I also test correctness of
- Incremental message absorption property of SHA3 hash functions and Xofs.
- Incremental output squeezing property of SHA3 Xofs.
Some compile-time executed tests ( using `static_assert` ) are also implemented, which ensure that all Sha3 hash functions and xofs are `constexpr` - meaning they can be evaluated during compilation-time for any statically defined input message.

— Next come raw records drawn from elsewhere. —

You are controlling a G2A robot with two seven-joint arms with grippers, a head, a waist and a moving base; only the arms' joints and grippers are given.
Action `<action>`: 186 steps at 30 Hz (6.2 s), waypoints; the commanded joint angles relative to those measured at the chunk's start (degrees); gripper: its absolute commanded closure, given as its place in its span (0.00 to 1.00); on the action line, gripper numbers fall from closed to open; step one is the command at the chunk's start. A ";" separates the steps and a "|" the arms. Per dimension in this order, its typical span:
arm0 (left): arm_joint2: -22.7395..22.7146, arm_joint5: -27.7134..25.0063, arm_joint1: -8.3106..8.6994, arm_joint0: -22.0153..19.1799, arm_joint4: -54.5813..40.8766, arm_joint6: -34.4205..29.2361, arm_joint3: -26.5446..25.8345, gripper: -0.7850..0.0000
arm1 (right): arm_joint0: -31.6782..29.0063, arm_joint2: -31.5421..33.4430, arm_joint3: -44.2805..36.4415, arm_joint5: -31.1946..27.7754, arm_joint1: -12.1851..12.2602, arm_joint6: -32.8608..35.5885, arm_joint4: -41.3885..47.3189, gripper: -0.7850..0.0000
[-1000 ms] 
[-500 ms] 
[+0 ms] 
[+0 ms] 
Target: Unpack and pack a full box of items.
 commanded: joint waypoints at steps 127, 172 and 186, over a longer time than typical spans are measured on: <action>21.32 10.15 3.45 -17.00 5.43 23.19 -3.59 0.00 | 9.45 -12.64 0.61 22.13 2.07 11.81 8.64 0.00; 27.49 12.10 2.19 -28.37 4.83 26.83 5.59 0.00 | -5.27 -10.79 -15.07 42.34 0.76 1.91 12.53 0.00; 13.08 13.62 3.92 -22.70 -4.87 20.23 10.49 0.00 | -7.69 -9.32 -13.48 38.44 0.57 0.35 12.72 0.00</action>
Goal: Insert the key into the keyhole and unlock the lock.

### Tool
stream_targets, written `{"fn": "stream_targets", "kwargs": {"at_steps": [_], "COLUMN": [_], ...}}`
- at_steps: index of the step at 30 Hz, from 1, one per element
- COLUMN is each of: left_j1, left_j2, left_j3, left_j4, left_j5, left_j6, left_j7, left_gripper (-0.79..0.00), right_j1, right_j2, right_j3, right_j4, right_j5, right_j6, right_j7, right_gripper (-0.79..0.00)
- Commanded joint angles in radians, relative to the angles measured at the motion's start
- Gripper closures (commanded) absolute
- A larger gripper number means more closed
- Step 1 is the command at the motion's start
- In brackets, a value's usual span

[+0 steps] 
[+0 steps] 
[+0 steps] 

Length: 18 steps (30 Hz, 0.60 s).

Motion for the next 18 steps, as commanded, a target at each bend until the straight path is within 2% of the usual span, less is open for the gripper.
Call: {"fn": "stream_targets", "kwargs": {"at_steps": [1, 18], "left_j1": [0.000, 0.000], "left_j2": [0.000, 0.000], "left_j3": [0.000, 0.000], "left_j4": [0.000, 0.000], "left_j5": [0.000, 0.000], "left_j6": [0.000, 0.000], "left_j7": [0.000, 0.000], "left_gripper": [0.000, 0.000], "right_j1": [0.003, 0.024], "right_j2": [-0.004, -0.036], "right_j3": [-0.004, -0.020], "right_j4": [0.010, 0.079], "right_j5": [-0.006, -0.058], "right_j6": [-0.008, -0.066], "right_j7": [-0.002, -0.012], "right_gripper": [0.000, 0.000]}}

Issue following command for running all the test cases.
```bash
# Shows help message - which targets are available and what do each of them do
make
# or
make help
make test -j
make debug_asan_test -j
make debug_ubsan_test -j
make release_asan_test -j
make release_ubsan_test -j
# Specify which compiler to use
CXX=clang++ make test -j
```
```bash
PASSED TESTS (18/18):
1 ms: build/test/test.out Sha3Hashing.CompileTimeEvalSha3_384
1 ms: build/test/test.out Sha3Xof.CompileTimeEvalShake256
1 ms: build/test/test.out Sha3Hashing.CompileTimeEvalSha3_512
2 ms: build/test/test.out Sha3Hashing.CompileTimeEvalSha3_256
2 ms: build/test/test.out Sha3Hashing.CompileTimeEvalSha3_224
4 ms: build/test/test.out Sha3Xof.CompileTimeEvalShake128
5 ms: build/test/test.out Sha3Hashing.Sha3_256KnownAnswerTests
6 ms: build/test/test.out Sha3Hashing.Sha3_224IncrementalAbsorption
7 ms: build/test/test.out Sha3Hashing.Sha3_512KnownAnswerTests
7 ms: build/test/test.out Sha3Xof.Shake128KnownAnswerTests
7 ms: build/test/test.out Sha3Hashing.Sha3_224KnownAnswerTests
7 ms: build/test/test.out Sha3Hashing.Sha3_512IncrementalAbsorption
7 ms: build/test/test.out Sha3Hashing.Sha3_256IncrementalAbsorption
7 ms: build/test/test.out Sha3Hashing.Sha3_384KnownAnswerTests
8 ms: build/test/test.out Sha3Xof.Shake256KnownAnswerTests
8 ms: build/test/test.out Sha3Hashing.Sha3_384IncrementalAbsorption
1028 ms: build/test/test.out Sha3Xof.Shake128IncrementalAbsorptionAndSqueezing
1112 ms: build/test/test.out Sha3Xof.Shake256IncrementalAbsorptionAndSqueezing
```
## Benchmarking
For benchmarking SHA3 hash and extendable output functions, targeting CPU systems, using `google-benchmark`, issue following command.
> [!CAUTION]
> You must disable CPU frequency scaling during benchmarking, following [this](https://github.com/google/benchmark/blob/4931aefb51d1e5872b096a97f43e13fa0fc33c8c/docs/reducing_variance.md) guide.
> [!NOTE]
> When benchmarking extendable output functions ( Xofs ), fixed length output of 32/ 64 -bytes are squeezed from sponge ( s.t. all output bytes are requested in a single call to the `squeeze` function ), for input message byte array of length N s.t. N = 2^i (i.e. power of 2).
```bash
make perf -j # You must issue this if you built your google-benchmark library with libPFM support.
make benchmark -j # Else you have to issue this one.
```
### On 12th Gen Intel(R) Core(TM) i7-1260P
Compiled with `g++ (Ubuntu 14.2.0-4ubuntu2) 14.2.0` while running on `Linux 6.11.0-18-generic x86_64`.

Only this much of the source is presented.